Real-Time Detection Reveals Responsive Cotranscriptional Formation of Persistent Intramolecular DNA and Intermolecular DNA:RNA Hybrid G-Quadruplexes Stabilized by R-Loop.

G-quadruplex (GQ) structures are implicated in important physiological and pathological processes. Millions of GQ-forming motifs are enriched near transcription start sites (TSSs) of animal genes. Transcription can induce the formation of GQs, which in turn regulate transcription. The kinetics of the formation and persistence of GQs in transcription is crucial for the role they play but has not yet been explored. We established a method based on the fluorescence resonance energy transfer (FRET) technique to monitor in real-time the cotranscriptional formation and post-transcriptional persistence of GQs in DNA. Using a T7 transcription model, we demonstrate that a representative intramolecular DNA GQ and DNA:RNA hybrid GQ promptly form in proportion to transcription activity and, once formed, are maintained for hours or longer at physiological temperature even after transcription is stopped.

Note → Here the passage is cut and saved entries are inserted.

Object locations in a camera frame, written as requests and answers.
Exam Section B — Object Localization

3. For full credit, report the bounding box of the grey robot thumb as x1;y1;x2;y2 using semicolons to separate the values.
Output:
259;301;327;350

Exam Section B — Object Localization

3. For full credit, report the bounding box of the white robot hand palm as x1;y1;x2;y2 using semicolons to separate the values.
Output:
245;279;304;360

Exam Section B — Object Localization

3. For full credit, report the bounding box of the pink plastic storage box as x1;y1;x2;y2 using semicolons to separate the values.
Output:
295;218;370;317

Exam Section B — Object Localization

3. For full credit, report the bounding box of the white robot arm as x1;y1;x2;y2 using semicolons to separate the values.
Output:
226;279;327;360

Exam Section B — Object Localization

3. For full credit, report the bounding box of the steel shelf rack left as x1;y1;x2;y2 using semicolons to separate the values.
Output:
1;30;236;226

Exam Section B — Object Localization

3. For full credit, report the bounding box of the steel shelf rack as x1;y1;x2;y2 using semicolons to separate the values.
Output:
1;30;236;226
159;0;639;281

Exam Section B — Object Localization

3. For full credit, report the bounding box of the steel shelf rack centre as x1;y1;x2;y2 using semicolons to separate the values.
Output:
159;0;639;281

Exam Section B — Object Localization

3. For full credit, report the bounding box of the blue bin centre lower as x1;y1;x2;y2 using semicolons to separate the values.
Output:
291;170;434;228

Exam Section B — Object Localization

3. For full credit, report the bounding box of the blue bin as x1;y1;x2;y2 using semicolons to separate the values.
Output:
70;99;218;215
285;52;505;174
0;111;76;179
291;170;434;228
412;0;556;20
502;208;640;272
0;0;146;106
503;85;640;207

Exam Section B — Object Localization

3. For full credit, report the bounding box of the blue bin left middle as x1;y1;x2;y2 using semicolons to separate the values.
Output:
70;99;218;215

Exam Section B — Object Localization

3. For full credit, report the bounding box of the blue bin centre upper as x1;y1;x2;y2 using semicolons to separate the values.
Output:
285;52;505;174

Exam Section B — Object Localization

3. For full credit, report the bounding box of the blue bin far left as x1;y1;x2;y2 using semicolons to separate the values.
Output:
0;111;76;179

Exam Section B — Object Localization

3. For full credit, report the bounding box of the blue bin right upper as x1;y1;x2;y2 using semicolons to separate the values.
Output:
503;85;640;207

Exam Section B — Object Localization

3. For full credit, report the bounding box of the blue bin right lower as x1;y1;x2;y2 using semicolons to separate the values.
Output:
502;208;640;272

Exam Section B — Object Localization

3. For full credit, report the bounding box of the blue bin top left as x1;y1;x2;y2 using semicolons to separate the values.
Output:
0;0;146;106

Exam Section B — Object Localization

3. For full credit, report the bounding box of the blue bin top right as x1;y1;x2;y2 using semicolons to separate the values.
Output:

Both their formation and persistence strongly depend on R-loop, a DNA:RNA hybrid duplex formed during transcription. Enzymatic removal of R-loop dramatically slows their formation and accelerates their unfolding. These results suggest that a transcription event is promptly read-out by GQ-forming motifs and the GQ formed can either perform regulation in fast response to transcription and/or memorized in DNA to mediate time-delayed regulation under the control of RNA metabolism and GQ-resolving activity. Alternatively, GQs need to be timely resolved to warrant success of translocating activities such as replication. The kinetic characteristics of GQs and its connection with the R-loop may have implications in transcription regulation, signal transduction, G-quadruplex processing, and genome stability.